Provided material »

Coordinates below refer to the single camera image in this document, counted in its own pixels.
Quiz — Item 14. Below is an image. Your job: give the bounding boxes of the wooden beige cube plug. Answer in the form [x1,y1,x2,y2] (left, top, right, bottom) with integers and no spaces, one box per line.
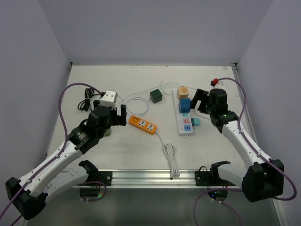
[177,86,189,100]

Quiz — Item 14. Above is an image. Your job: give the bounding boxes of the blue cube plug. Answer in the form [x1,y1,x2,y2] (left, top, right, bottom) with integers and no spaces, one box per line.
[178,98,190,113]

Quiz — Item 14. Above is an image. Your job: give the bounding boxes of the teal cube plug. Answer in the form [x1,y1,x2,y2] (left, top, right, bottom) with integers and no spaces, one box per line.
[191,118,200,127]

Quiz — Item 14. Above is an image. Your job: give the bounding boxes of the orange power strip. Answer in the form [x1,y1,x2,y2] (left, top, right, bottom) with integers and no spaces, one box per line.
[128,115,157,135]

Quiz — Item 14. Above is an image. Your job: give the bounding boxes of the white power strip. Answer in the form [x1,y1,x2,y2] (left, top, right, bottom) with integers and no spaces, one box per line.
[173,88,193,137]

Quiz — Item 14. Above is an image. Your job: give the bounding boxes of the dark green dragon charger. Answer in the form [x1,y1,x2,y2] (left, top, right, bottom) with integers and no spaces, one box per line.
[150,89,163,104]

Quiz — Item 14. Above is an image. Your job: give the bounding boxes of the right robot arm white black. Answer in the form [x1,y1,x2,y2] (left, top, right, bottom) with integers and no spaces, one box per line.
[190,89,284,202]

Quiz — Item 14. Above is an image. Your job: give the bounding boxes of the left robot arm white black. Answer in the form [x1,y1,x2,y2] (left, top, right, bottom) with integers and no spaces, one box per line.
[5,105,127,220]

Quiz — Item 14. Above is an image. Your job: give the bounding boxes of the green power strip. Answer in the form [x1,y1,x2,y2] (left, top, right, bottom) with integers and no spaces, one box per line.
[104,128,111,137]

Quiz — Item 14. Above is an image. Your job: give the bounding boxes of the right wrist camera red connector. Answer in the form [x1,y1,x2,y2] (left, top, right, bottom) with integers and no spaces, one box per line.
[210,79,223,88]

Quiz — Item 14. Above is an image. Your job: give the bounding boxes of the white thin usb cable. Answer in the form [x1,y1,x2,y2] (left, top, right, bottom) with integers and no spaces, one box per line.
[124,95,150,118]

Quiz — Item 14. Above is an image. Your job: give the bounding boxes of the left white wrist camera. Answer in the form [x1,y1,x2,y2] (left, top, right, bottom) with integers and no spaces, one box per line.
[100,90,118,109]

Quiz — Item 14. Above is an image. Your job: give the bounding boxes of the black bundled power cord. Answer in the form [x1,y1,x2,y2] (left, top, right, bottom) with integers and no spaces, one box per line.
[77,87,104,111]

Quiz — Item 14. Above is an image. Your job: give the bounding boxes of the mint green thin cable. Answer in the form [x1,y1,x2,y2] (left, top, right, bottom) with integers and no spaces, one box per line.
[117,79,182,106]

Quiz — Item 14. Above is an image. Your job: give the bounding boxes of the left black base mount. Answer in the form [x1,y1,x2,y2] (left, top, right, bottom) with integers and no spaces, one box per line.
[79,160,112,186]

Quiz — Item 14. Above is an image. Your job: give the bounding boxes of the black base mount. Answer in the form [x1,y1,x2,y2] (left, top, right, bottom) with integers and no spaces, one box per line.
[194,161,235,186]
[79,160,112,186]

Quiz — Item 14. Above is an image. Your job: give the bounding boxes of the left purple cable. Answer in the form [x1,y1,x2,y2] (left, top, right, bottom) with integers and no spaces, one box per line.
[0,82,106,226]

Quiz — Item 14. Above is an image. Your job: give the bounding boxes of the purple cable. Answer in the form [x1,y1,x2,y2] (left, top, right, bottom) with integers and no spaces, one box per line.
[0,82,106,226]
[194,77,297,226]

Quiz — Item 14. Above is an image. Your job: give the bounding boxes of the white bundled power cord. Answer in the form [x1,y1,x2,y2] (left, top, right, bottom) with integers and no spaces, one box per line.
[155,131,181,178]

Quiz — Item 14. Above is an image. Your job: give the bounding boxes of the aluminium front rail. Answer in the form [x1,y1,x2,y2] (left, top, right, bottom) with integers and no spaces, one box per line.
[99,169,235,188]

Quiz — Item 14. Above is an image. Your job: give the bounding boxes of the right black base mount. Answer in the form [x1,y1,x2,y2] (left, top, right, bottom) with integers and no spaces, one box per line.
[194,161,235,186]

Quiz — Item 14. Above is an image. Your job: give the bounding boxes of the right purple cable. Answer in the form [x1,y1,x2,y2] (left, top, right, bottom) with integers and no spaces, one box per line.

Directions » Each line of the listing must be restated word for word, and the pictures left out.

Response to this exercise »
Coordinates below refer to the single camera image in this document, counted in its own pixels.
Quiz — Item 14. Below is an image. Your job: give the bounding boxes of the wooden beige cube plug. Answer in the form [x1,y1,x2,y2] (left, top, right, bottom) with integers and no spaces, one box per line.
[177,86,189,100]

Quiz — Item 14. Above is an image. Your job: give the bounding boxes of the blue cube plug. Answer in the form [x1,y1,x2,y2] (left, top, right, bottom) with integers and no spaces, one box per line.
[178,98,190,113]

Quiz — Item 14. Above is an image. Your job: give the bounding boxes of the teal cube plug. Answer in the form [x1,y1,x2,y2] (left, top, right, bottom) with integers and no spaces, one box per line.
[191,118,200,127]

Quiz — Item 14. Above is an image. Your job: give the bounding boxes of the orange power strip. Answer in the form [x1,y1,x2,y2] (left, top, right, bottom) with integers and no spaces, one box per line.
[128,115,157,135]

Quiz — Item 14. Above is an image. Your job: give the bounding boxes of the white power strip. Answer in the form [x1,y1,x2,y2] (left, top, right, bottom) with integers and no spaces, one box per line.
[173,88,193,137]

Quiz — Item 14. Above is an image. Your job: give the bounding boxes of the dark green dragon charger. Answer in the form [x1,y1,x2,y2] (left, top, right, bottom) with integers and no spaces, one box per line.
[150,89,163,104]

Quiz — Item 14. Above is an image. Your job: give the bounding boxes of the right robot arm white black. Answer in the form [x1,y1,x2,y2] (left, top, right, bottom) with integers and no spaces, one box per line.
[190,89,284,202]

Quiz — Item 14. Above is an image. Your job: give the bounding boxes of the left robot arm white black. Answer in the form [x1,y1,x2,y2] (left, top, right, bottom) with integers and no spaces, one box per line.
[5,105,127,220]

Quiz — Item 14. Above is an image. Your job: give the bounding boxes of the green power strip. Answer in the form [x1,y1,x2,y2] (left, top, right, bottom) with integers and no spaces, one box per line.
[104,128,111,137]

Quiz — Item 14. Above is an image. Your job: give the bounding boxes of the right wrist camera red connector. Answer in the form [x1,y1,x2,y2] (left, top, right, bottom) with integers and no spaces, one box per line.
[210,79,223,88]

Quiz — Item 14. Above is an image. Your job: give the bounding boxes of the white thin usb cable. Answer in the form [x1,y1,x2,y2] (left, top, right, bottom) with integers and no spaces, one box per line.
[124,95,150,118]

Quiz — Item 14. Above is an image. Your job: give the bounding boxes of the left white wrist camera. Answer in the form [x1,y1,x2,y2] (left, top, right, bottom) with integers and no spaces, one box per line.
[100,90,118,109]

Quiz — Item 14. Above is an image. Your job: give the bounding boxes of the black bundled power cord. Answer in the form [x1,y1,x2,y2] (left, top, right, bottom) with integers and no spaces, one box per line.
[77,87,104,111]

Quiz — Item 14. Above is an image. Your job: give the bounding boxes of the mint green thin cable. Answer in the form [x1,y1,x2,y2] (left, top, right, bottom) with integers and no spaces, one box per line.
[117,79,182,106]

Quiz — Item 14. Above is an image. Your job: give the bounding boxes of the left black base mount. Answer in the form [x1,y1,x2,y2] (left, top, right, bottom) with integers and no spaces, one box per line.
[79,160,112,186]

Quiz — Item 14. Above is an image. Your job: give the bounding boxes of the black base mount. Answer in the form [x1,y1,x2,y2] (left, top, right, bottom) with integers and no spaces, one box per line.
[194,161,235,186]
[79,160,112,186]

Quiz — Item 14. Above is an image. Your job: give the bounding boxes of the left purple cable. Answer in the form [x1,y1,x2,y2] (left, top, right, bottom) with integers and no spaces, one box per line.
[0,82,106,226]

Quiz — Item 14. Above is an image. Your job: give the bounding boxes of the purple cable. Answer in the form [x1,y1,x2,y2] (left, top, right, bottom) with integers and no spaces, one box per line.
[0,82,106,226]
[194,77,297,226]

Quiz — Item 14. Above is an image. Your job: give the bounding boxes of the white bundled power cord. Answer in the form [x1,y1,x2,y2] (left, top, right, bottom) with integers and no spaces, one box per line.
[155,131,181,178]

Quiz — Item 14. Above is an image. Your job: give the bounding boxes of the aluminium front rail. Answer in the form [x1,y1,x2,y2] (left, top, right, bottom) with integers and no spaces, one box per line.
[99,169,235,188]

Quiz — Item 14. Above is an image. Your job: give the bounding boxes of the right black base mount. Answer in the form [x1,y1,x2,y2] (left, top, right, bottom) with integers and no spaces, one box per line.
[194,161,235,186]

Quiz — Item 14. Above is an image. Your job: give the bounding boxes of the right purple cable. Answer in the form [x1,y1,x2,y2] (left, top, right, bottom) with integers and no spaces, one box per line.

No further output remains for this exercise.